Other bright spots last year were hefty shipments of calcium chloride and breakbulk cargo with steel beams arriving from Europe for the construction industry, utilizing the port’s newly expanded laydown areas, he said. The Port welcomed 53 ships last year, Dalley said. The Port pays an annual dividend to the township and invests the rest of its cash flow to keep the facilities on the 18 acre property up to date.
The Port finished 2017 with the second highest financial surplus since the Township acquired the port. “Although we experienced a 3.5 per cent decrease in revenues compared to 2016, this was more than made up for through a 9 per cent decrease in expenses, resulting in a surplus that was 8.3 per cent over that of 2016. We make quite an economic contribution to the community.”
CN has tracks near the port which is also close to Highway 401 between Montreal and Toronto and Highway 416 to Ottawa. “We’re a multimodal operation.
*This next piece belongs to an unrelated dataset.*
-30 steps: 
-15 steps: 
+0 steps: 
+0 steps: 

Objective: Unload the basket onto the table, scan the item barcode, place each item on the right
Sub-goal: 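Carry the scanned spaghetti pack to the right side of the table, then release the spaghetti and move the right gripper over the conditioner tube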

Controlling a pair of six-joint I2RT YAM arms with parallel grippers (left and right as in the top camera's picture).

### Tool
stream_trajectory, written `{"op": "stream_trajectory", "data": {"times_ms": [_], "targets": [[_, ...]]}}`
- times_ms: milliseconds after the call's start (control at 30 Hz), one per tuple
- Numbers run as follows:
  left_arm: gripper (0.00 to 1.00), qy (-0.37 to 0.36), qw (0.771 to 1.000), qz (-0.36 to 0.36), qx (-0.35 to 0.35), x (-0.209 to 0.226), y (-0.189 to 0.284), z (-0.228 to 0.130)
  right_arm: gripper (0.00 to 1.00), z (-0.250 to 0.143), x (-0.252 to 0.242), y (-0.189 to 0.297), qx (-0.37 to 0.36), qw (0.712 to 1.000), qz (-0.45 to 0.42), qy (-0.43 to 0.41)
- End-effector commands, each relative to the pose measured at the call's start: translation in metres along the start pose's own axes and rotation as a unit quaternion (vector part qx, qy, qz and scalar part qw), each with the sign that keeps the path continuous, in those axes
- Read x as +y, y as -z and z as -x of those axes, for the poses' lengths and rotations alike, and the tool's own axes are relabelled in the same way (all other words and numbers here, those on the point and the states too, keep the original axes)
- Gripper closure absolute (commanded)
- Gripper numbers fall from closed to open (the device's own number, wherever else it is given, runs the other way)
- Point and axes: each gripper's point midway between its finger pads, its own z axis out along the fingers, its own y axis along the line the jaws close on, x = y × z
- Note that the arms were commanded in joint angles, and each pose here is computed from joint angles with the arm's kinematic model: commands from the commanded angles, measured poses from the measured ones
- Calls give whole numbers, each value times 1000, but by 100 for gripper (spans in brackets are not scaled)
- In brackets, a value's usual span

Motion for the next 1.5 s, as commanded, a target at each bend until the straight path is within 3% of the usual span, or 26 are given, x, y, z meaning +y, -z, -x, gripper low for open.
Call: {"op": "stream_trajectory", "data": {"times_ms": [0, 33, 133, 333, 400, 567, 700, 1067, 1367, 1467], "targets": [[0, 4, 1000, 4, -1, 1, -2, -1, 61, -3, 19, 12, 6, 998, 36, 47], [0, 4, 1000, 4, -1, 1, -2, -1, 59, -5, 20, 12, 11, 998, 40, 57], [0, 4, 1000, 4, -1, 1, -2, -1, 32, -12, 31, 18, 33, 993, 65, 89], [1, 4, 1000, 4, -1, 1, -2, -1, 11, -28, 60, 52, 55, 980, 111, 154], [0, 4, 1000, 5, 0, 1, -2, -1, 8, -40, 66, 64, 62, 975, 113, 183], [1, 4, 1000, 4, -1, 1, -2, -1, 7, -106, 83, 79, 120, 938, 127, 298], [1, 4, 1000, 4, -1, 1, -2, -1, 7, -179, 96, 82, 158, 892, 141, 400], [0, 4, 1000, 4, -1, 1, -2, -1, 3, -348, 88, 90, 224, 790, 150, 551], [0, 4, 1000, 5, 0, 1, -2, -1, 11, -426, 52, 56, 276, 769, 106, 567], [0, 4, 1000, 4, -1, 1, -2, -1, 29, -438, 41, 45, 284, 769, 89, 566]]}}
We send and receive by ship, road and rail.”
The transition to cash cropping in Eastern Ontario has been a boon for the port, he said. “We serve a nice big area by truck and it keeps our elevator quite busy.”
Among the upgrades to the Port are two new 5,000 tonne grain bins, which increases the storage space of the elevator, which can hold 170,000 tonnes, and opens new possibilities for receiving grain and specialty products such as non-GMO corn without reducing the storage capacity available for regular corn. It has also purchased of an oil boom for port slips alongside the elevator.
The Port review said its overall performance “continues to receive excellent feedback from our customers on the changes that have been made, and this is further demonstrated by the same customers returning to the port year after year. We owe a lot of our success to our loyal customers who continue to utilize our facility and provide us with feedback so we can become better at what we do.”